Life at the Mawr: Constructing Her Scrapbook
Initially, I was surprised that there were no descriptions or captions for anything in Passmore’s scrapbook. Living in an age where everything is labeled whether it be a tag on Facebook or a hashtag on Twitter, it seemed odd that there was no form of identification. Ultimately, this lack of captions indicates quite clearly what purpose her scrapbook served. It was to be viewed by close friends and family; people that would know what each photograph referenced. Furthermore, a viewer who has knowledge of the campus and its traditions has the advantage of not needing captions. While flipping through, I realized that I could recognize the buildings and events very easily but this was a privilege. It is amazing that a scrapbook of an alumni has the ability to extend over generations of Bryn Mawr women.

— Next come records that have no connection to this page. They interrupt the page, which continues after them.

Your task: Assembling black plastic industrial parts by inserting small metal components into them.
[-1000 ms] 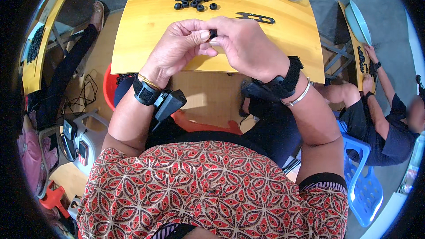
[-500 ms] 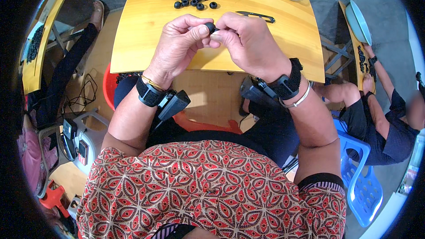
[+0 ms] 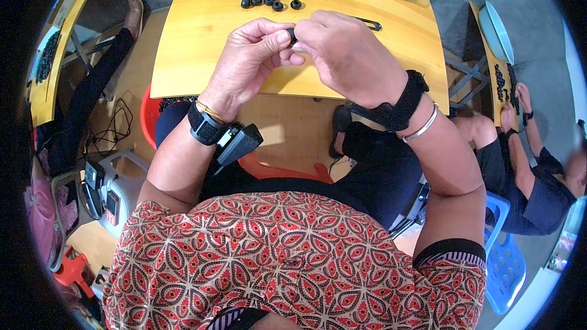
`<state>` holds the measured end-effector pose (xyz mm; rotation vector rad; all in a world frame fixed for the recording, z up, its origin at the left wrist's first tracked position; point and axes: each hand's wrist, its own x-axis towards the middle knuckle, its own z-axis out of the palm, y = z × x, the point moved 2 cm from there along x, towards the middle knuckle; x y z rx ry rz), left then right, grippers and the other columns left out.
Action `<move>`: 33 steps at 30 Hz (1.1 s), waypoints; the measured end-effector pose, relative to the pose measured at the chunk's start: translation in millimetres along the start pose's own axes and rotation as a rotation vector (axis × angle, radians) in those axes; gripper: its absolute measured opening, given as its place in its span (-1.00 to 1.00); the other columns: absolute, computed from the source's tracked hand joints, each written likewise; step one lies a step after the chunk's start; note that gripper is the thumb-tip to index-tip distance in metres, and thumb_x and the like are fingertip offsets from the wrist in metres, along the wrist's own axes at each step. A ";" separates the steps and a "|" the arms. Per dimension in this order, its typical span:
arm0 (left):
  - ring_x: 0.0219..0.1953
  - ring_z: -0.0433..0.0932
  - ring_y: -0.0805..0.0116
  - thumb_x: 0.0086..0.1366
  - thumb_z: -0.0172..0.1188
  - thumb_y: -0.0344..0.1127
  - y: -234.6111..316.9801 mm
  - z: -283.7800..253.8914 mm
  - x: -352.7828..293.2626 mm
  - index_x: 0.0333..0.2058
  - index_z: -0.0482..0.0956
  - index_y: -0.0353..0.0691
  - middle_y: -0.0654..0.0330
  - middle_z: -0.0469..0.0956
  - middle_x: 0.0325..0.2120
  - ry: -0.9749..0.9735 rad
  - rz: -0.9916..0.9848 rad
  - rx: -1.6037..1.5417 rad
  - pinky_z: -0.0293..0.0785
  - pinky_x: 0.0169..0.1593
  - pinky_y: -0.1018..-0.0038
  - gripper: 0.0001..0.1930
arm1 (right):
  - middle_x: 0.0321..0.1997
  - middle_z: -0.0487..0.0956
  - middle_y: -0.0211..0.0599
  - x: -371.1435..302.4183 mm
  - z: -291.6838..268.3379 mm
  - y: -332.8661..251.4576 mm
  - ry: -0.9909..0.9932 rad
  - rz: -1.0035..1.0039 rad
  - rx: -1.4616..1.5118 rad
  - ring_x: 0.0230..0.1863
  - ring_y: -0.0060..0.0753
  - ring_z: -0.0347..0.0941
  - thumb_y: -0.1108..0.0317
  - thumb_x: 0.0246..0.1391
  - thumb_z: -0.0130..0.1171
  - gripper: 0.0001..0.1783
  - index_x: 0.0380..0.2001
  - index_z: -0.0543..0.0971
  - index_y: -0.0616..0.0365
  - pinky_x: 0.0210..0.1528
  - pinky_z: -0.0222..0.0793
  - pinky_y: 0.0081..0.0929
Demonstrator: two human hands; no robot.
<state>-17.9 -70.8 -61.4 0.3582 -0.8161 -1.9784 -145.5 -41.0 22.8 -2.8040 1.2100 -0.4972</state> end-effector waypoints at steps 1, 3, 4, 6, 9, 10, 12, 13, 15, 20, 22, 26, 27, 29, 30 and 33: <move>-0.51 0.45 0.49 0.09 0.06 -0.50 0.0 -0.6 -0.3 -0.39 0.45 -0.37 0.19 0.44 -0.55 -0.004 -0.005 0.001 0.52 -0.33 0.49 -0.92 | -0.57 0.32 -0.18 -0.1 1.0 0.4 0.010 -0.006 0.002 -0.44 -0.13 0.31 0.57 -0.28 -0.02 -0.87 -0.53 0.35 0.20 -0.42 0.25 -0.31; -0.51 0.44 0.49 0.09 0.06 -0.50 -0.1 -1.4 -1.0 -0.40 0.45 -0.36 0.20 0.44 -0.56 -0.014 -0.018 0.003 0.52 -0.34 0.50 -0.92 | -0.57 0.32 -0.19 -0.7 2.9 0.6 0.030 -0.019 0.006 -0.44 -0.13 0.31 0.58 -0.29 -0.02 -0.86 -0.53 0.34 0.20 -0.42 0.25 -0.31; -0.52 0.44 0.50 0.09 0.06 -0.50 -0.3 -1.4 -1.0 -0.40 0.45 -0.36 0.20 0.43 -0.57 -0.020 -0.024 0.002 0.52 -0.34 0.50 -0.92 | -0.57 0.32 -0.19 -0.8 2.7 0.4 0.021 -0.030 -0.012 -0.44 -0.14 0.31 0.58 -0.29 -0.02 -0.86 -0.53 0.34 0.19 -0.42 0.26 -0.32; -0.52 0.44 0.50 0.10 0.06 -0.49 -0.6 -1.3 -1.0 -0.41 0.45 -0.37 0.20 0.43 -0.57 -0.018 -0.037 0.016 0.52 -0.33 0.50 -0.92 | -0.57 0.32 -0.20 -1.0 1.9 -0.2 0.004 -0.052 -0.049 -0.43 -0.14 0.31 0.58 -0.30 -0.02 -0.85 -0.52 0.34 0.19 -0.41 0.27 -0.33; -0.52 0.44 0.50 0.11 0.05 -0.48 -1.1 -0.5 -0.4 -0.41 0.45 -0.38 0.20 0.43 -0.57 0.001 -0.045 0.000 0.53 -0.33 0.50 -0.92 | -0.57 0.33 -0.18 -0.2 0.7 2.1 -0.016 -0.051 -0.015 -0.45 -0.13 0.33 0.56 -0.27 0.00 -0.85 -0.50 0.36 0.21 -0.43 0.26 -0.33; -0.52 0.44 0.50 0.11 0.04 -0.48 -1.4 0.1 1.1 -0.41 0.45 -0.38 0.20 0.43 -0.57 0.006 -0.046 -0.011 0.53 -0.33 0.50 -0.91 | -0.58 0.34 -0.17 -0.6 0.7 3.3 0.019 -0.020 0.042 -0.47 -0.13 0.33 0.56 -0.25 0.01 -0.87 -0.50 0.36 0.21 -0.45 0.26 -0.35; -0.52 0.45 0.50 0.13 0.03 -0.47 0.5 0.5 2.9 -0.40 0.45 -0.39 0.19 0.44 -0.57 -0.036 -0.050 -0.033 0.53 -0.32 0.49 -0.90 | -0.59 0.35 -0.15 -2.2 2.8 5.8 0.088 0.041 0.157 -0.51 -0.13 0.33 0.56 -0.21 0.02 -0.90 -0.51 0.37 0.23 -0.49 0.25 -0.38; -0.53 0.45 0.50 0.13 0.02 -0.46 1.5 -0.2 2.4 -0.40 0.45 -0.40 0.18 0.44 -0.57 -0.052 -0.054 -0.041 0.53 -0.32 0.49 -0.89 | -0.60 0.36 -0.14 -2.8 3.1 6.9 0.105 0.066 0.202 -0.54 -0.14 0.33 0.56 -0.20 0.02 -0.92 -0.52 0.37 0.23 -0.51 0.24 -0.40; -0.53 0.46 0.50 0.14 0.01 -0.45 5.5 0.0 1.8 -0.39 0.45 -0.40 0.17 0.45 -0.57 -0.063 -0.071 -0.031 0.53 -0.31 0.48 -0.88 | -0.62 0.37 -0.14 -4.0 3.2 9.8 0.137 0.116 0.293 -0.59 -0.14 0.32 0.55 -0.17 0.02 -0.95 -0.55 0.37 0.24 -0.55 0.22 -0.44; -0.53 0.47 0.47 0.15 0.02 -0.43 6.6 -0.2 1.4 -0.39 0.45 -0.42 0.12 0.47 -0.53 -0.155 -0.104 -0.139 0.53 -0.29 0.47 -0.86 | -0.62 0.36 -0.17 -9.8 7.5 14.4 0.140 0.231 0.466 -0.61 -0.16 0.30 0.57 -0.17 0.01 -0.95 -0.55 0.37 0.23 -0.57 0.21 -0.49; -0.51 0.48 0.47 0.15 0.02 -0.42 5.3 -1.7 1.6 -0.39 0.45 -0.41 0.10 0.48 -0.52 -0.186 -0.147 -0.185 0.53 -0.29 0.46 -0.85 | -0.62 0.36 -0.17 -10.6 9.5 15.2 0.151 0.199 0.454 -0.59 -0.15 0.30 0.57 -0.17 0.01 -0.95 -0.55 0.37 0.23 -0.55 0.22 -0.47; -0.50 0.49 0.46 0.14 0.03 -0.40 6.0 -4.1 2.1 -0.40 0.46 -0.40 0.10 0.49 -0.51 -0.195 -0.177 -0.168 0.53 -0.28 0.45 -0.85 | -0.60 0.36 -0.15 -8.7 9.5 11.4 0.172 0.099 0.329 -0.55 -0.11 0.32 0.55 -0.18 0.01 -0.95 -0.55 0.37 0.23 -0.50 0.23 -0.42; -0.50 0.49 0.46 0.14 0.03 -0.40 6.4 -4.2 1.7 -0.40 0.46 -0.40 0.10 0.49 -0.51 -0.193 -0.185 -0.166 0.53 -0.28 0.45 -0.84 | -0.60 0.36 -0.15 -7.7 7.9 9.6 0.167 0.084 0.292 -0.54 -0.10 0.33 0.54 -0.18 0.02 -0.95 -0.55 0.37 0.24 -0.49 0.24 -0.41; -0.50 0.49 0.46 0.14 0.03 -0.39 6.5 -4.7 1.0 -0.40 0.46 -0.40 0.12 0.49 -0.52 -0.193 -0.193 -0.163 0.53 -0.28 0.45 -0.84 | -0.60 0.36 -0.15 -5.3 4.8 7.2 0.142 0.070 0.225 -0.53 -0.09 0.33 0.52 -0.18 0.03 -0.94 -0.55 0.37 0.24 -0.49 0.24 -0.40; -0.50 0.49 0.47 0.15 0.03 -0.38 6.4 -5.1 0.8 -0.40 0.46 -0.40 0.12 0.49 -0.52 -0.195 -0.195 -0.164 0.53 -0.28 0.45 -0.84 | -0.60 0.36 -0.15 -4.8 4.4 6.5 0.130 0.063 0.192 -0.53 -0.09 0.34 0.51 -0.18 0.03 -0.93 -0.55 0.37 0.24 -0.49 0.24 -0.40; -0.51 0.49 0.48 0.15 0.02 -0.36 3.9 -5.5 1.7 -0.39 0.46 -0.39 0.14 0.49 -0.53 -0.221 -0.197 -0.177 0.53 -0.29 0.44 -0.83 | -0.60 0.37 -0.15 -4.9 4.8 7.2 0.124 0.083 0.219 -0.53 -0.11 0.35 0.49 -0.17 0.04 -0.93 -0.55 0.37 0.24 -0.49 0.25 -0.40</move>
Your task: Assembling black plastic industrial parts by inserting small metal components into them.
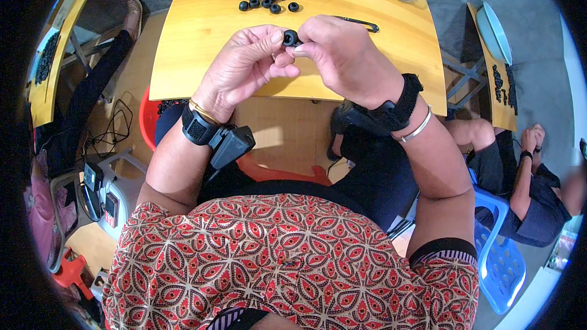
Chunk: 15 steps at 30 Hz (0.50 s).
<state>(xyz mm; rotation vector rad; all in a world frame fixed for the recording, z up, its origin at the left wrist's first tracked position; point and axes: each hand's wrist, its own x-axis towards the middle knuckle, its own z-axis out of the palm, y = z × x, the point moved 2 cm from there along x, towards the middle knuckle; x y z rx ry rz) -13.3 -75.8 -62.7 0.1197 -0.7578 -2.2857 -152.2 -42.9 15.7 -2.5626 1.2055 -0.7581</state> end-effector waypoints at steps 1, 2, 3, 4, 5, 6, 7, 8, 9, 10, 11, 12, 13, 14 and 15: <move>-0.52 0.48 0.49 0.16 0.02 -0.36 -0.9 -0.3 0.8 -0.39 0.46 -0.39 0.15 0.49 -0.54 -0.013 -0.001 -0.006 0.53 -0.29 0.44 -0.82 | -0.59 0.38 -0.16 -1.4 0.6 1.8 0.005 0.047 0.045 -0.52 -0.12 0.35 0.49 -0.16 0.04 -0.92 -0.54 0.38 0.24 -0.49 0.25 -0.41; -0.53 0.48 0.50 0.16 0.02 -0.35 -0.8 0.2 0.6 -0.39 0.46 -0.38 0.16 0.48 -0.54 -0.009 -0.010 0.001 0.53 -0.30 0.44 -0.82 | -0.59 0.38 -0.16 -3.8 1.9 4.1 0.010 0.093 0.091 -0.52 -0.13 0.36 0.49 -0.16 0.04 -0.92 -0.52 0.38 0.24 -0.49 0.25 -0.41; -0.54 0.48 0.50 0.16 0.01 -0.34 -0.4 1.3 0.0 -0.39 0.46 -0.38 0.17 0.48 -0.55 -0.005 -0.019 0.008 0.53 -0.30 0.44 -0.82 | -0.58 0.39 -0.16 -5.4 2.5 5.6 0.015 0.140 0.136 -0.52 -0.14 0.36 0.49 -0.15 0.04 -0.91 -0.50 0.39 0.23 -0.48 0.25 -0.42; -0.54 0.47 0.51 0.16 0.01 -0.34 -0.4 1.5 -0.9 -0.39 0.45 -0.38 0.18 0.48 -0.55 0.002 -0.027 0.015 0.53 -0.31 0.44 -0.81 | -0.57 0.39 -0.15 -5.4 2.3 3.9 -0.007 0.184 0.159 -0.51 -0.14 0.37 0.49 -0.15 0.03 -0.89 -0.45 0.38 0.23 -0.47 0.26 -0.42; -0.55 0.47 0.51 0.17 0.01 -0.33 -0.9 1.4 -1.1 -0.39 0.45 -0.38 0.19 0.48 -0.56 -0.002 -0.037 0.005 0.53 -0.31 0.44 -0.81 | -0.56 0.40 -0.15 -4.8 1.2 0.3 -0.028 0.228 0.182 -0.50 -0.13 0.38 0.49 -0.14 0.03 -0.86 -0.41 0.38 0.22 -0.46 0.26 -0.42; -0.56 0.46 0.52 0.17 0.00 -0.33 -1.5 1.4 -1.1 -0.39 0.45 -0.38 0.19 0.47 -0.56 -0.006 -0.046 -0.005 0.54 -0.32 0.44 -0.81 | -0.55 0.41 -0.14 -4.4 1.4 -1.5 -0.049 0.271 0.205 -0.49 -0.13 0.38 0.50 -0.14 0.03 -0.82 -0.37 0.37 0.22 -0.45 0.27 -0.42; -0.57 0.46 0.52 0.17 0.00 -0.33 -1.9 1.8 -0.7 -0.39 0.45 -0.38 0.20 0.47 -0.57 -0.010 -0.055 -0.014 0.54 -0.33 0.44 -0.81 | -0.54 0.42 -0.13 -3.9 2.6 -2.8 -0.034 0.210 0.179 -0.47 -0.11 0.39 0.50 -0.13 0.03 -0.79 -0.33 0.36 0.21 -0.43 0.27 -0.42; -0.57 0.45 0.52 0.17 0.00 -0.32 -2.4 2.3 -0.6 -0.40 0.44 -0.38 0.20 0.47 -0.58 -0.003 -0.051 -0.013 0.54 -0.34 0.44 -0.80 | -0.53 0.42 -0.12 -4.1 4.7 -3.7 -0.018 0.149 0.152 -0.46 -0.10 0.39 0.51 -0.13 0.02 -0.75 -0.29 0.34 0.21 -0.42 0.28 -0.41; -0.58 0.44 0.53 0.18 -0.01 -0.32 -3.2 3.1 -0.7 -0.40 0.44 -0.38 0.21 0.46 -0.58 0.004 -0.047 -0.012 0.54 -0.35 0.44 -0.80 | -0.52 0.43 -0.11 -4.5 6.6 -4.5 -0.003 0.088 0.126 -0.45 -0.09 0.39 0.52 -0.13 0.02 -0.71 -0.25 0.32 0.21 -0.40 0.28 -0.41; -0.59 0.44 0.54 0.18 -0.01 -0.32 -3.8 3.6 -0.4 -0.40 0.44 -0.38 0.22 0.45 -0.59 0.010 -0.044 -0.012 0.54 -0.36 0.44 -0.80 | -0.50 0.43 -0.10 -5.4 8.0 -4.5 0.002 0.113 0.144 -0.43 -0.08 0.39 0.52 -0.13 0.02 -0.71 -0.24 0.32 0.21 -0.39 0.29 -0.40; -0.60 0.42 0.55 0.18 -0.01 -0.31 -4.7 3.7 0.0 -0.41 0.44 -0.38 0.23 0.45 -0.60 0.006 -0.044 -0.013 0.54 -0.37 0.45 -0.80 | -0.49 0.44 -0.09 -6.9 9.3 -4.9 0.007 0.138 0.162 -0.41 -0.07 0.39 0.52 -0.13 0.01 -0.70 -0.23 0.31 0.21 -0.38 0.29 -0.40; -0.61 0.41 0.56 0.18 -0.01 -0.31 -5.7 3.3 0.4 -0.41 0.44 -0.37 0.23 0.44 -0.60 0.002 -0.045 -0.015 0.54 -0.38 0.46 -0.80 | -0.47 0.44 -0.08 -8.2 10.4 -4.5 0.012 0.163 0.180 -0.40 -0.06 0.39 0.51 -0.12 0.01 -0.70 -0.23 0.30 0.21 -0.37 0.29 -0.39; -0.62 0.40 0.57 0.18 -0.01 -0.31 -6.3 3.4 0.8 -0.42 0.44 -0.37 0.24 0.43 -0.61 -0.002 -0.044 -0.016 0.54 -0.39 0.47 -0.80 | -0.46 0.44 -0.08 -9.1 11.1 -3.1 0.021 0.170 0.163 -0.39 -0.06 0.39 0.51 -0.12 0.01 -0.70 -0.24 0.30 0.21 -0.37 0.29 -0.39; -0.63 0.39 0.58 0.18 0.00 -0.31 -6.2 4.2 1.0 -0.42 0.44 -0.36 0.26 0.42 -0.62 -0.002 -0.046 0.002 0.53 -0.40 0.49 -0.80 | -0.45 0.44 -0.08 -10.0 11.9 -1.3 0.030 0.177 0.145 -0.38 -0.06 0.39 0.51 -0.12 0.01 -0.71 -0.25 0.31 0.21 -0.37 0.29 -0.39; -0.64 0.38 0.59 0.18 0.00 -0.31 -5.9 5.3 0.9 -0.43 0.44 -0.36 0.27 0.41 -0.63 -0.002 -0.047 0.019 0.53 -0.41 0.50 -0.81 | -0.44 0.44 -0.08 -11.0 13.3 0.1 0.040 0.178 0.155 -0.38 -0.05 0.39 0.51 -0.12 0.01 -0.72 -0.26 0.31 0.21 -0.37 0.29 -0.39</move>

The scrapbook is definitely trying to convey a certain persona of Bryn Mawr College, and gives off the vibe of an intentional item for Frances to share and explain to someone. Passmore came from Minneapolis, so most of her family was probably unable to ever visit her school. Instead, Passmore made her own collection of images to help describe her time at Bryn Mawr. Many of the photographs very pointedly show the notable Pennsylvania gothic architecture and the wealth of activities that Bryn Mawr offers: plays, traditions like May Day and sports, mostly basketball. Fanny’s way of documenting Bryn Mawr mirrors the image that the college was trying to project to the world, to prove that a single-sex institution was just as legitimate of any other place of higher education. Passmore did not organize it chronologically or by theme, nor did she pay close attention to how neat the photos were pasted on the page. This lack of precise presentation supports the statement made by Jessica Helfand in her book Scrapbooks: An American History:
“And so too would the scrapbook begin to move away from the decorative, perfunctory symmetry of the nineteenth century toward a more variegated form that recognized – indeed, celebrated – the individual idiosynchratic , and deeply iconic images of a new era” (xix).
Passmore was making her scrapbook right after the turn of the century and it can be viewed as an artifact from this transition era. There are no real formal conventions followed in the scrapbook, but there is still the leftover sentiments of very formal pictures and scenes.